Earlier this week, Volvo Cars halved its forecast for annual sales growth and Volkswagen in September cut its annual forecast. second time for three months. Renault remains the only carmaker in Europe to maintain its full-year financial targets.

Profits have been affected Mercedes-Benz after it was forced to offer incentives to consumers due to slowing global demand for electric vehicles and financial support for struggling dealers in China, where spending on luxury goods has been affected by economic recession.

German automakers have been among the biggest beneficiaries of China’s booming auto market, leaving them exposed to the country’s current economic malaise. Mercedes-Benz last year sold about a third of its vehicles in China’s largest market.

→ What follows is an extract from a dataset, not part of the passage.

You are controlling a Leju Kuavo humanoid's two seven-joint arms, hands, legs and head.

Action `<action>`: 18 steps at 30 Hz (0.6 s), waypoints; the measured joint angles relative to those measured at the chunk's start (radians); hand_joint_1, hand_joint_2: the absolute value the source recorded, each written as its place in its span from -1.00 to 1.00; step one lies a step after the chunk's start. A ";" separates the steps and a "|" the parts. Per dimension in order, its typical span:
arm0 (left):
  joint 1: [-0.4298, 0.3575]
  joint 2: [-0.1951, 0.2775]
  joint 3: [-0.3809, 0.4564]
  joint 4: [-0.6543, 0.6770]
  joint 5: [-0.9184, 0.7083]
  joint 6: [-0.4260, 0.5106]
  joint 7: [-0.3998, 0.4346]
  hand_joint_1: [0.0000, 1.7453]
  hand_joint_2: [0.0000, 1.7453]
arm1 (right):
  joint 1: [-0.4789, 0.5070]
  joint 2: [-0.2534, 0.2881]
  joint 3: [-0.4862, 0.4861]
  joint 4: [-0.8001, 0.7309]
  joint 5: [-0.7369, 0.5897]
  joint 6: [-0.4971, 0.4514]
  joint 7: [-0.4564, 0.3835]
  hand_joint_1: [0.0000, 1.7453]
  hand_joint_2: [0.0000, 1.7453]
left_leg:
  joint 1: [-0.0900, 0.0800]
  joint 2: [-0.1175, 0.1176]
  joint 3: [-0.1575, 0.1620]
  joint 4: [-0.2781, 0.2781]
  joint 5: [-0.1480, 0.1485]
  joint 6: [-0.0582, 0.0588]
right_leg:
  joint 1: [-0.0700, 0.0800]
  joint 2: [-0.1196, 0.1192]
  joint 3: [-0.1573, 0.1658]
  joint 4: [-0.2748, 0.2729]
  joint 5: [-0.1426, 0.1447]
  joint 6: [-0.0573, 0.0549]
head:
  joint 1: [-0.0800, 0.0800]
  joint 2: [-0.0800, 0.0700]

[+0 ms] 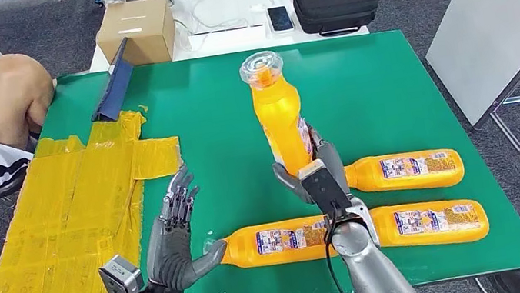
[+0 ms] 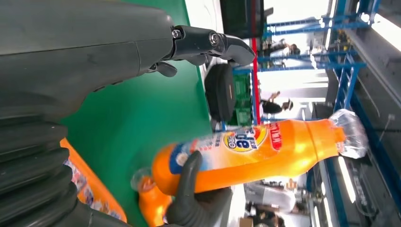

Chief Financial Officer Harald Wilhelm told investors on Friday that the company is “working on all levers” to improve its operating efficiency and be prepared if market conditions fail. short-term recovery.

“We will definitely look at the cost aspect as well as each element and stone and turn things around. . . with this tighter market environment,” he said.

European automakers invest heavily in production tram ahead of the EU’s planned 2035 ban on the sale of new combustion-engined cars. But they are now struggling with falling demand: Germany and other European countries have cut subsidies that encourage people to buy and charging infrastructure remains patchy.

“Demand for battery electric vehicles in Europe is much lower than industry forecasts,” Wilhelm said.

Mercedes-Benz reported pure electric vehicle sales fell 31% year-on-year in the most recent quarter, while demand for plug-in hybrids increased 10%.

Mercedes-Benz’s free cash flow was higher than expected despite a “severely weak” quarter, said Tom Narayan, an analyst at RBC Capital Markets. “This is important as it supports dividends and capital gains in 2025,” he said in a note to clients.

Wilhelm told investors that the company will seek approval for additional share buybacks at its annual shareholder meeting next year.